Copy the data that follows exactly. Include no pictures.

• [Dataset content]:
※ ※ ※
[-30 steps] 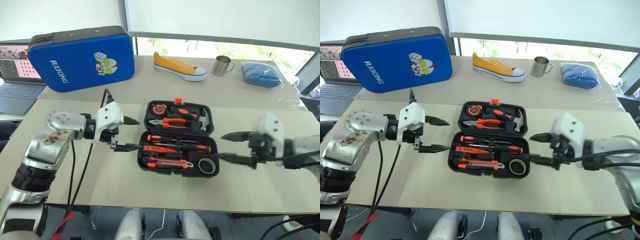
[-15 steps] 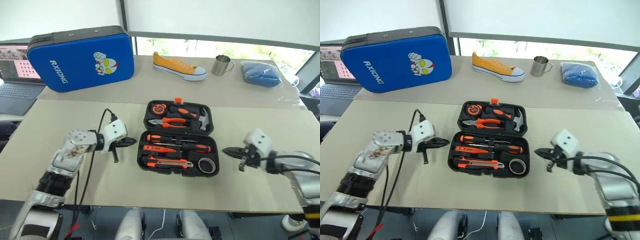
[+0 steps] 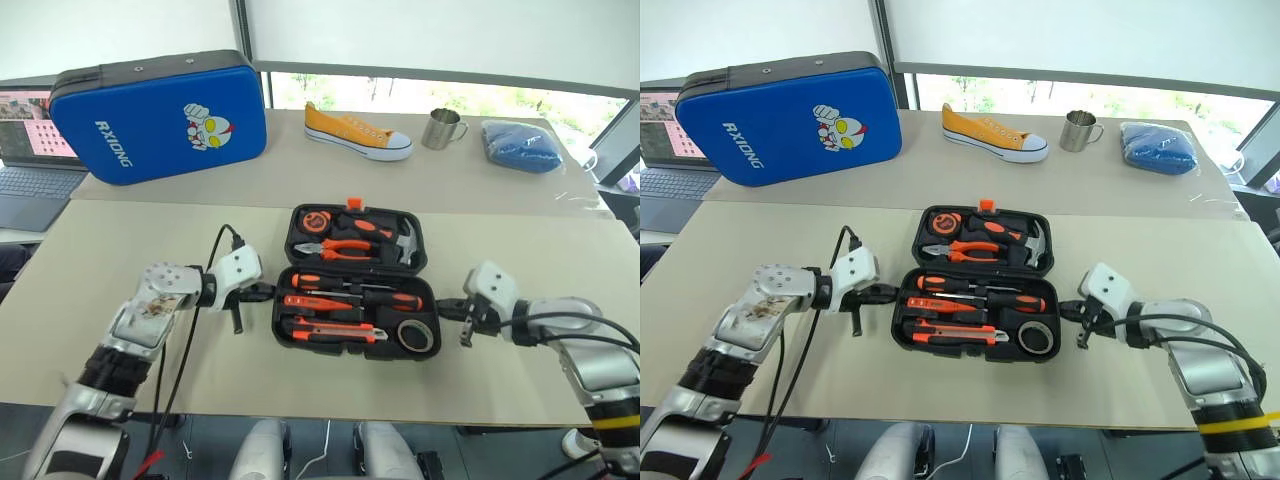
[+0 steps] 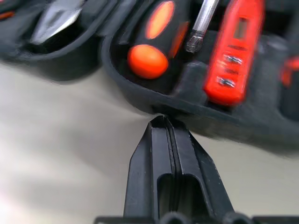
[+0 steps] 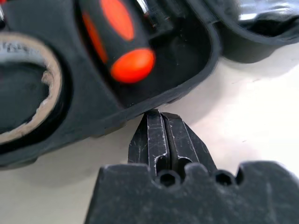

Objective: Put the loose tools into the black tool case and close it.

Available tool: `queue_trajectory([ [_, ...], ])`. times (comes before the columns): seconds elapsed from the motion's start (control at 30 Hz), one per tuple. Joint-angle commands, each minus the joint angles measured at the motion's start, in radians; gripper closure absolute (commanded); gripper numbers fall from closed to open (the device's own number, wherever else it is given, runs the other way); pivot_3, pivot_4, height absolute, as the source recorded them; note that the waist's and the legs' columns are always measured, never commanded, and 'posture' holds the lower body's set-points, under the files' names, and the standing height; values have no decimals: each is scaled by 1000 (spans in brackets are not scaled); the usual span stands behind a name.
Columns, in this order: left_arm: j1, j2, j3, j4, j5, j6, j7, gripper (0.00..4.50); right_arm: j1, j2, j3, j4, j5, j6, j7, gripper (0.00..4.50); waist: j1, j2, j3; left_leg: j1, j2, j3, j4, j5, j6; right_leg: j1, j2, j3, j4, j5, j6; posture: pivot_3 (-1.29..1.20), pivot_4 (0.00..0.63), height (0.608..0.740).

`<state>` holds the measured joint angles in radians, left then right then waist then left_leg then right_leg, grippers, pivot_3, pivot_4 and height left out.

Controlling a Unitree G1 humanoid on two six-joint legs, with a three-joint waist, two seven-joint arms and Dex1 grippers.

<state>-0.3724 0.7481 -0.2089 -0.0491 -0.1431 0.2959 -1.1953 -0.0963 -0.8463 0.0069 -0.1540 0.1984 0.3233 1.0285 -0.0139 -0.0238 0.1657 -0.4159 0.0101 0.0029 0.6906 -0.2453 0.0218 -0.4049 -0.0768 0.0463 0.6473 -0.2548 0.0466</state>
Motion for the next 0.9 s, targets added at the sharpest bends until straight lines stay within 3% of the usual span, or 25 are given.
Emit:
queue_trajectory([
  [0.03,59,59,-18,-100,1,-76,-64,4458,68,-22,-2,-128,22,-50,37,4500,0,0,0,0,0,0,0,0,0,0,0,0,0,0,0,0,150,740],
  [0.3,176,147,29,-172,-10,-93,-60,4458,257,-59,-59,-275,39,-41,27,4500,2,0,0,1,1,0,0,0,0,2,0,0,-1,0,0,0,150,740],
  [0.6,208,132,48,-306,-60,1,-15,4458,316,-78,-146,-279,47,-25,1,4500,9,0,0,1,1,1,1,0,0,2,0,0,-1,0,0,0,150,740],
  [0.9,69,161,68,-55,11,-73,-6,4458,196,-87,-131,-181,33,-36,-2,4500,10,0,0,2,1,1,2,0,0,2,1,0,0,0,0,0,150,740],
])
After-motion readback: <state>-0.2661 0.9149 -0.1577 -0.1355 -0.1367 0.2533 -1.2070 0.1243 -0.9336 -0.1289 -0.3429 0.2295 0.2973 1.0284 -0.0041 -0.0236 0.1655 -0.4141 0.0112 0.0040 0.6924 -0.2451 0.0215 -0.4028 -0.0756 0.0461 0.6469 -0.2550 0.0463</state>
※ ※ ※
• [Output of the task]:
[-30 steps] 
[-15 steps] 
[+0 steps] 
[+0 steps] 
[+0 steps] 

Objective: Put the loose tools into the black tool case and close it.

Available tool: `queue_trajectory([ [_, ...], ])`. times (comes before the columns): seconds elapsed from the motion's start (control at 30 Hz), one per tuple. Joint-angle commands, each minus the joint angles measured at the motion's start, in radians; gripper closure absolute (commanded); gripper numbers fall from closed to open (the device's own number, wherever else it is given, runs the other way); pivot_3, pivot_4, height absolute, as the source recorded them; note that the waist's and the legs' columns are always measured, never commanded, and 'posture' holds the lower body's set-points, under the files' names, and the standing height; values have no decimals: each is scaled by 1000 (spans in brackets are not scaled); the usual span stands behind a name.
Columns, in this order: left_arm: j1, j2, j3, j4, j5, j6, j7, gripper (0.00..4.50); right_arm: j1, j2, j3, j4, j5, j6, j7, gripper (0.00..4.50); waist: j1, j2, j3; left_leg: j1, j2, j3, j4, j5, j6; right_leg: j1, j2, j3, j4, j5, j6; posture: pivot_3 (-1.29..1.20), pivot_4 (0.00..0.63), height (0.608..0.740).

`<state>` holds the measured joint angles in radians, left then right then waist then left_leg then right_leg, grippers, pivot_3, pivot_4 and height left out.

Controlling a Unitree G1 humanoid on two six-joint legs, with a three-joint waist, two seven-joint arms and Dex1 grippers.

<state>-0.3724 0.7481 -0.2089 -0.0491 -0.1431 0.2959 -1.1953 -0.0963 -0.8463 0.0069 -0.1540 0.1984 0.3233 1.0285 -0.0139 -0.0238 0.1657 -0.4159 0.0101 0.0029 0.6906 -0.2453 0.0218 -0.4049 -0.0768 0.0463 0.6473 -0.2548 0.0466</state>
Motion for the next 0.9 s, targets added at the sharpest bends until straight lines stay within 3% of the usual span, or 25 are given.
Emit:
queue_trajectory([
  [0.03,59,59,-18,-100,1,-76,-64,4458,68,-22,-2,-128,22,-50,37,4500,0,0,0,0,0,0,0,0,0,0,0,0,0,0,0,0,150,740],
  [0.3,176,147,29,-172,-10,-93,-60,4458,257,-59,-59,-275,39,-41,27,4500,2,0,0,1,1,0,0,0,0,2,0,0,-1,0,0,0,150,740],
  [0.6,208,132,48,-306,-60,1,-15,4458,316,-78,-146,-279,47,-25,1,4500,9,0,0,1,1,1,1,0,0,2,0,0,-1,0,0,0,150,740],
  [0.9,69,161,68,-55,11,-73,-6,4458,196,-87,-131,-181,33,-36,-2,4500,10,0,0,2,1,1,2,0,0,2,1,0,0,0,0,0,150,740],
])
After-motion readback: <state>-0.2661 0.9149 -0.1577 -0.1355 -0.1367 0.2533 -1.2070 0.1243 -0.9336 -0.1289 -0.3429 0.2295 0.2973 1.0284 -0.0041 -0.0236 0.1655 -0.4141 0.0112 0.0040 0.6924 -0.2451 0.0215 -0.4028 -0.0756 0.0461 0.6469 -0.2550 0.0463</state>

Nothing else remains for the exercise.